The Secret Diary of Lizzie Bennet by Bernie Su and Kate Rorick

Twenty-four-year-old grad student Lizzie Bennet is saddled with student loans and still living at home with her two sisters-beautiful Jane and reckless Lydia. When she records her reflections on life for her thesis project and posts them on YouTube, she has no idea The Lizzie Bennet Diaries will soon take on a life of their own, turning the Bennet sisters into Internet celebrities seemingly overnight.

When rich and handsome Bing Lee comes to town, along with his stuck-up friend William Darcy, things really start to get interesting for the Bennets-and for Lizzie’s viewers. But not everything happens on-screen. Lucky for us, Lizzie has a secret diary.
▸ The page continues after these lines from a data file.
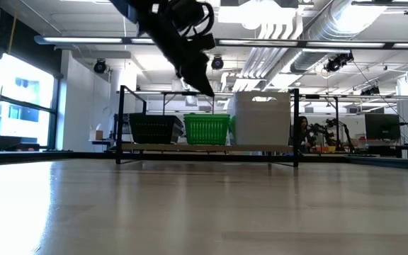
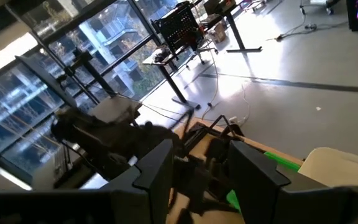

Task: Stack baskets on shelf by color
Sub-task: Return to Home Position

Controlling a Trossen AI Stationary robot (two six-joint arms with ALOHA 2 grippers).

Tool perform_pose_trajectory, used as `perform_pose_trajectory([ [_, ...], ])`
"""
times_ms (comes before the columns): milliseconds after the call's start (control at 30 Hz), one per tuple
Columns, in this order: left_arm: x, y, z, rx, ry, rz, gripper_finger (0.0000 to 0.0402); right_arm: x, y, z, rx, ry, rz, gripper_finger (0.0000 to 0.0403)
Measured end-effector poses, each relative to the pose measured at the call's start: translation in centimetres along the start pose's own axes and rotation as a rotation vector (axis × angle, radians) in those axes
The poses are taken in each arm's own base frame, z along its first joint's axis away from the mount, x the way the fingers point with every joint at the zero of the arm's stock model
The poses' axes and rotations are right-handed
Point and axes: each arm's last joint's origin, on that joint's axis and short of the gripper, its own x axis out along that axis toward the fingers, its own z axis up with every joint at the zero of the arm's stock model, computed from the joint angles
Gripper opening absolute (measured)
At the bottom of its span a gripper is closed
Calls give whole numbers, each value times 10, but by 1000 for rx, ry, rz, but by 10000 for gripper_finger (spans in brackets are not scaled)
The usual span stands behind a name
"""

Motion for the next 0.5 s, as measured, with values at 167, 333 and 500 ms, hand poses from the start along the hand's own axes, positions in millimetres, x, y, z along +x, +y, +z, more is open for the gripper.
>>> perform_pose_trajectory([
  [167,-30,11,22,-108,-71,-46,134,0,-4,-7,-159,81,-30,139],
  [333,-71,17,31,-194,-185,-79,125,10,-18,-32,-264,183,-78,139],
  [500,-109,14,15,-279,-245,-121,122,18,-35,-65,-273,214,-18,139],
])
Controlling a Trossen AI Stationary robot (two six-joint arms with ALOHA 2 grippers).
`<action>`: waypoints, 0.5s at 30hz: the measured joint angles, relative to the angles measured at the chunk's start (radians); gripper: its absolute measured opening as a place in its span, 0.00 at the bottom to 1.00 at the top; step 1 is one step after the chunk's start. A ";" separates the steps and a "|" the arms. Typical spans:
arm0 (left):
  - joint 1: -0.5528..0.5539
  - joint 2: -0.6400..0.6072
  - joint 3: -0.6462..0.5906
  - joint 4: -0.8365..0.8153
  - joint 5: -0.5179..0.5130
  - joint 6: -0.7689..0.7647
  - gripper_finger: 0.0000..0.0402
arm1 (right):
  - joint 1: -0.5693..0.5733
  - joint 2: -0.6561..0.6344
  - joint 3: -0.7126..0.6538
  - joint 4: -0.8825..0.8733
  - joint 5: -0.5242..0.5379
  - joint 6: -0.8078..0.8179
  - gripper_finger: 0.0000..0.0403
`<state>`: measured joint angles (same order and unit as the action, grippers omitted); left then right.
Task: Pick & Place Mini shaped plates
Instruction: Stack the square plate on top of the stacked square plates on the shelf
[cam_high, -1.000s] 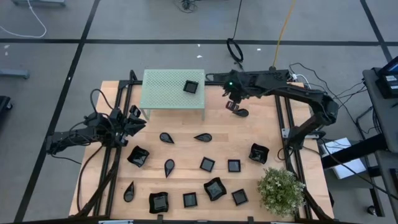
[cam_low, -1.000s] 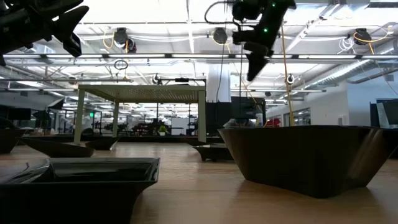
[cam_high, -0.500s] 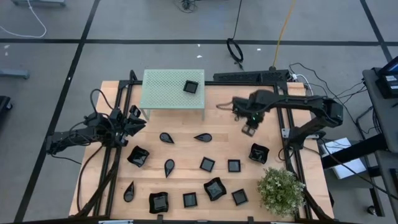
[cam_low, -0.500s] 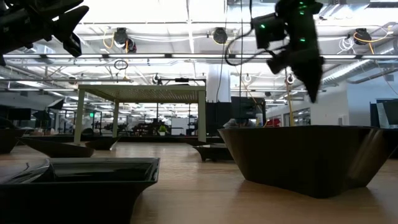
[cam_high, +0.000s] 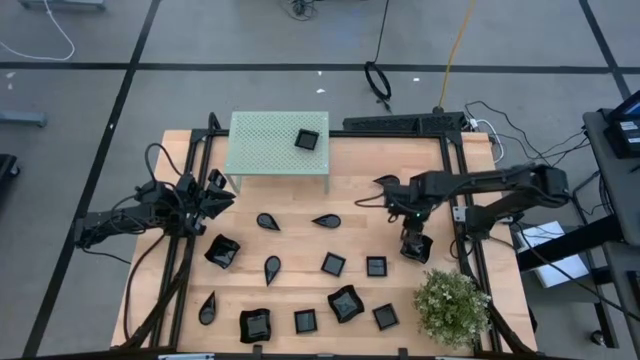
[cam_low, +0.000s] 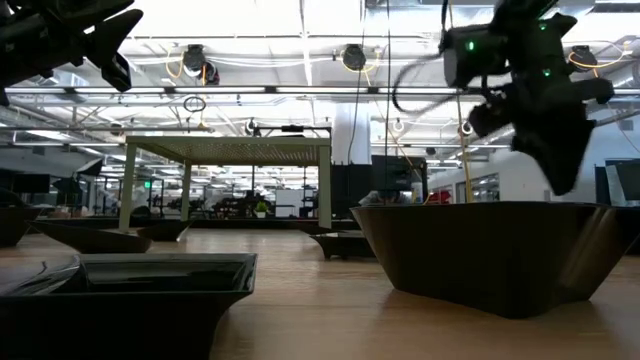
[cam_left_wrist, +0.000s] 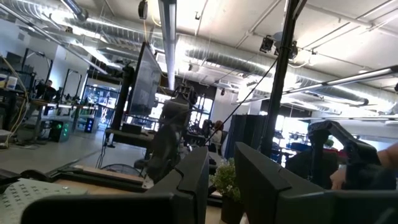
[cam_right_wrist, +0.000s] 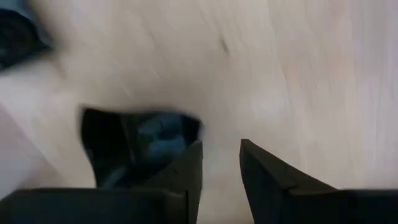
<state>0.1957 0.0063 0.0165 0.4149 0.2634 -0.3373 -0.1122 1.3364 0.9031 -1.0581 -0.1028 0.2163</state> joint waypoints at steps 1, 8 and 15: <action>0.000 0.000 0.000 0.000 0.000 0.000 0.20 | 0.016 -0.006 0.000 0.047 0.001 -0.026 0.23; 0.000 0.000 0.000 0.000 0.000 0.000 0.20 | 0.135 0.028 0.000 0.374 -0.007 -0.217 0.23; 0.000 0.000 0.000 0.000 0.000 0.000 0.20 | 0.167 0.146 0.000 0.497 -0.153 -0.212 0.23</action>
<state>0.1955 0.0063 0.0163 0.4152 0.2630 -0.3374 0.0547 1.4821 0.9028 -0.5612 -0.2554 0.0045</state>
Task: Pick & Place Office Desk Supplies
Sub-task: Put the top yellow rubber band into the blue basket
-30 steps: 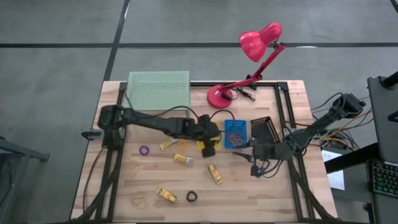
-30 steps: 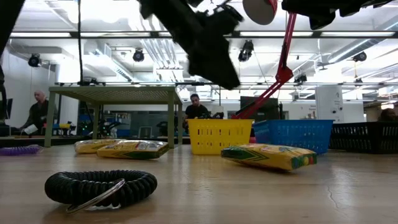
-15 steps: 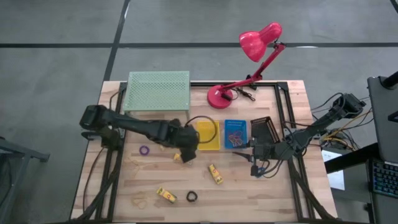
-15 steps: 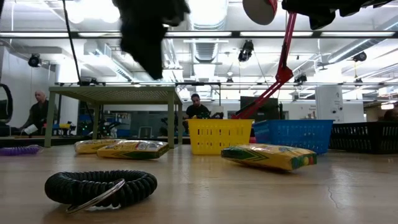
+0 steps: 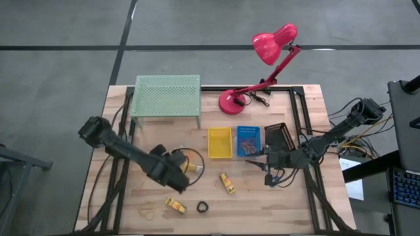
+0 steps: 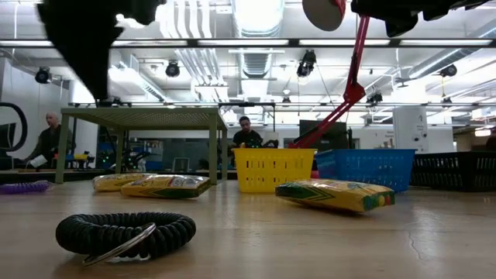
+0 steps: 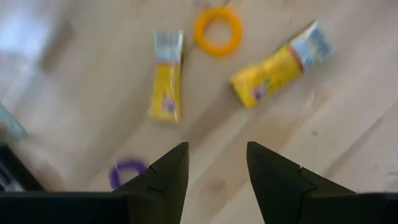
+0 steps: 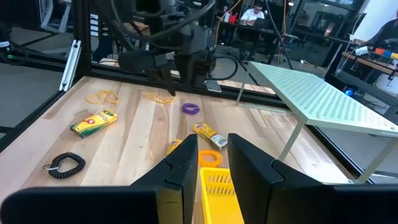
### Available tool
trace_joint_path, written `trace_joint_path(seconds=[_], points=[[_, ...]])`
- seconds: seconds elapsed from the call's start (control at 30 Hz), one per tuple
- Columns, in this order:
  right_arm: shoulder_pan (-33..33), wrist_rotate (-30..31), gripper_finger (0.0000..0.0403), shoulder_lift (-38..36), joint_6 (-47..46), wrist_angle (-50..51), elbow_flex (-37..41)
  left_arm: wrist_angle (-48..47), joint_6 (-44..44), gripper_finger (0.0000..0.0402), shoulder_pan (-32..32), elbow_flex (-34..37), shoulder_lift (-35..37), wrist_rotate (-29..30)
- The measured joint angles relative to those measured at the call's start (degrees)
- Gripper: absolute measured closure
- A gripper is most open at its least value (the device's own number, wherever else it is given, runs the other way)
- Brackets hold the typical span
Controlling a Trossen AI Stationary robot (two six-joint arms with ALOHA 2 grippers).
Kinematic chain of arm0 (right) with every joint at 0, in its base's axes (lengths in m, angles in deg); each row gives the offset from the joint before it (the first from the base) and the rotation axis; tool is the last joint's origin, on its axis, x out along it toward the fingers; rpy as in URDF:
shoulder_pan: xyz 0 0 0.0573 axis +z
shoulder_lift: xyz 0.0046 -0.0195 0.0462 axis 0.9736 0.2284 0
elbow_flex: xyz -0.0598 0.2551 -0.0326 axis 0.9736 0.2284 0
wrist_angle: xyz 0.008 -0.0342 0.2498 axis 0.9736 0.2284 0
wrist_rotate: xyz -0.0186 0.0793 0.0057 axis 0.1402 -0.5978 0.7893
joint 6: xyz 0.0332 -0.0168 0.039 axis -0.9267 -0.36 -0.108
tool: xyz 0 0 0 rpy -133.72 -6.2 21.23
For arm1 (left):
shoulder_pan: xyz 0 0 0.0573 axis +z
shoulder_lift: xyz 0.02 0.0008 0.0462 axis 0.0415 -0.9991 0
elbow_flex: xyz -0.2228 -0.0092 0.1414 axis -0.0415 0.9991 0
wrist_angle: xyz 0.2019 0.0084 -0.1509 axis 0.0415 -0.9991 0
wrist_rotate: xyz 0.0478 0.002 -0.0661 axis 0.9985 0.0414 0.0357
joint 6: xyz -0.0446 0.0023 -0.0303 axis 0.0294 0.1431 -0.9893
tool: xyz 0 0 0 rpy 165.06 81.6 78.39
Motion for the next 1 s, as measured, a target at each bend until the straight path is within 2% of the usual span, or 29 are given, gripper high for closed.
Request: trace_joint_path(seconds=[0.17, 0.23, 0.3, 0.4, 0.5, 0.7, 1.0], points=[[0.0, 0.0, 0.0314, 0.0, 0.0, 0.0, 0.0, -2.9, -4.3, 0.0238, -0.2, 1.2, 0.2, -15.3], [0.0, 0.0, 0.0315, 0.0, 0.0, 0.0, 0.0, -5.7, -4.4, 0.0239, -0.3, 1.3, 0.2, -19.7], [0.0, 0.0, 0.0317, 0.0, 0.0, 0.0, 0.0, -8.6, -6.1, 0.0239, -1.3, 1.4, 0.3, -20.5], [0.0, 0.0, 0.0322, 0.0, 0.0, 0.0, 0.0, -12.5, -14.2, 0.0239, -2.7, 2.1, 1.2, -19.9], [0.0, 0.0, 0.0327, 0.0, 0.0, 0.0, 0.0, -12.1, -19.5, 0.0239, -4.1, 4.8, 3.2, -19.3], [0.0, 0.0, 0.0333, 0.0, 0.0, 0.0, 0.0, -3.8, -27.7, 0.0239, -6.6, 14.1, 9.1, -23.0], [0.0, 0.0, 0.0323, 0.0, 0.0, 0.0, 0.0, 9.1, -34.1, 0.0239, -7.0, 29.1, 16.7, -29.2]])
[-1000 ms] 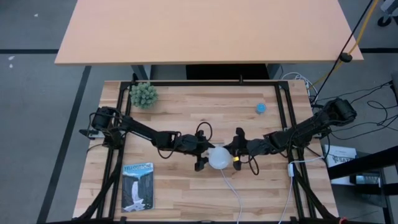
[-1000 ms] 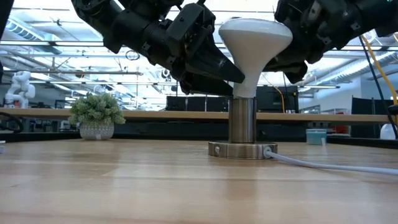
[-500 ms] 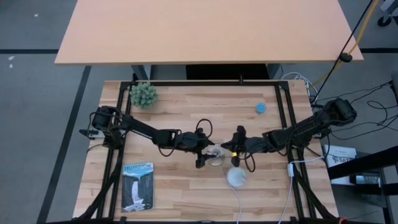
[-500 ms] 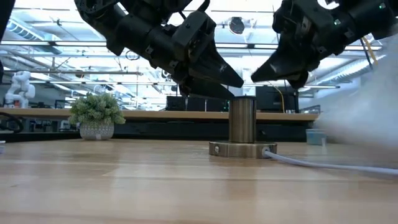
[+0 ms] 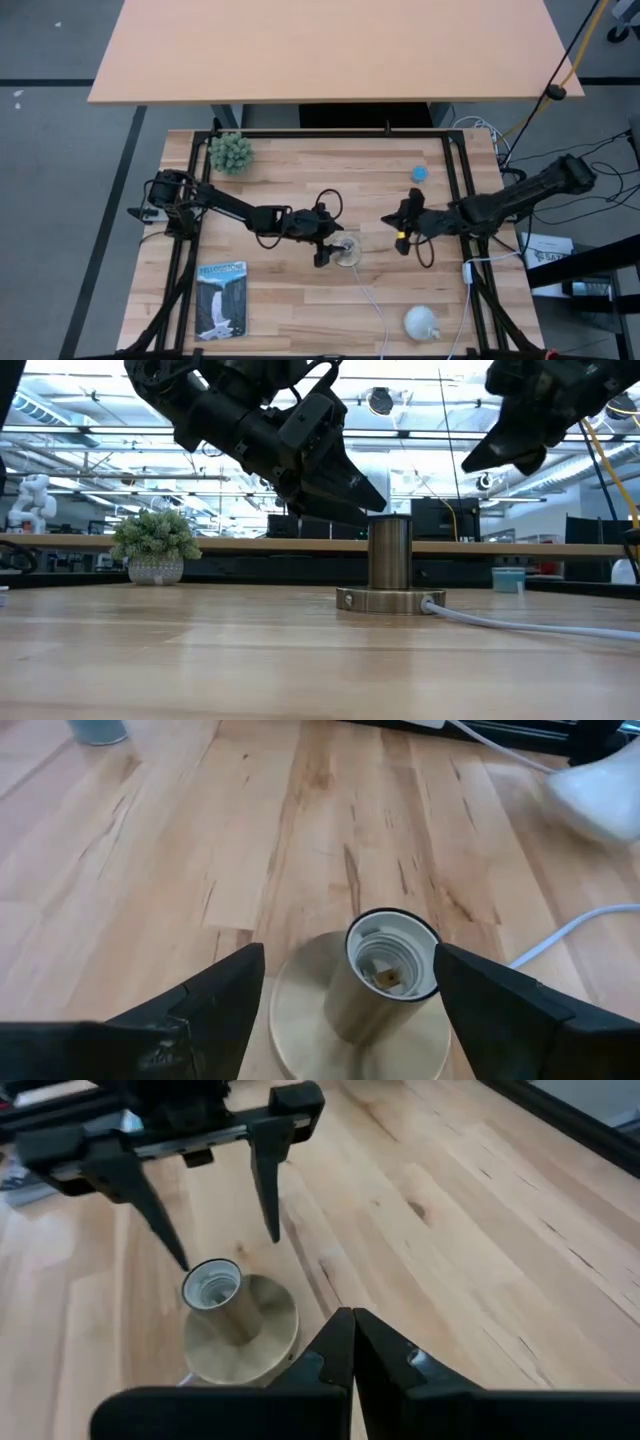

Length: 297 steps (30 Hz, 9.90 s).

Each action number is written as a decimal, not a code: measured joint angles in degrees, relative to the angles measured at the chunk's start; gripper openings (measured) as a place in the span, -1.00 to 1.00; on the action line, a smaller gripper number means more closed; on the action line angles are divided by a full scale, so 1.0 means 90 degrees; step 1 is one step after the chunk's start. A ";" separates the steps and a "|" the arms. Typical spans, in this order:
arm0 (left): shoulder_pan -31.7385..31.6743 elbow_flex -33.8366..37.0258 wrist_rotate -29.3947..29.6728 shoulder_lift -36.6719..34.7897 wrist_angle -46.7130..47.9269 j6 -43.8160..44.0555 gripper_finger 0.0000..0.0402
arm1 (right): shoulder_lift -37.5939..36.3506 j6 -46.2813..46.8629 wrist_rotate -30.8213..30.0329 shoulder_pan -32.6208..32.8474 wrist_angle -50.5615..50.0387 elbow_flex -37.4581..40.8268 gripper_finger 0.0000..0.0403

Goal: Screw lightbulb
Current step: Insert the lightbulb into the desk lamp

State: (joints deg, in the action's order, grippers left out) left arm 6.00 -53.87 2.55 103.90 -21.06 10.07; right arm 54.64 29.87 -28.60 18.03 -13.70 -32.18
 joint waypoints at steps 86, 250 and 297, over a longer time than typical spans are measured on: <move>0.0321 -0.0002 -0.0063 -0.0408 0.0547 0.0226 0.47 | 0.2891 0.7500 0.2925 0.4725 -0.5046 -0.3524 -1.00; 0.0389 -0.0002 0.0015 -0.0406 0.0678 0.0500 0.47 | 0.3017 0.3089 -0.1507 0.1710 0.2485 0.1415 -0.34; 0.0242 0.0000 0.0909 -0.0406 0.1331 0.0562 0.47 | 0.3635 -0.0606 0.1990 -0.0836 0.0505 -0.0641 -0.29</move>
State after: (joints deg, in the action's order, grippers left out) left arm 8.18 -53.87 10.73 100.25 -9.08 15.12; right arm 87.35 24.41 -10.69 10.50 -9.16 -37.95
The Secret Diary of Lizzie Bennet takes readers deep inside Lizzie’s world and well beyond the confines of her camera-from the wedding where she first meets William Darcy to the local hangout of Carter’s bar, and much more, Lizzie’s private musings are filled with revealing details about the Bennet household, including her growing suspicions about her parents’ unstable financial situation, her sister’s budding relationship with Bing Lee, the perils of her unexpected fame, and her uncertainty over her future-and whom she wants to share it with.

Even though I was an avid fan of the fantastic, entertaining YouTube series, in all honesty I wasn’t expecting much more from the companion novel, The Secret Diary of Lizzie Bennet. After a hundred episodes online, what more can be said? But I’m glad I listened to that niggling voice at the back of my mind telling me to give this book a shot, for it accomplished the unlikely: It actually deepened my appreciation for the original series.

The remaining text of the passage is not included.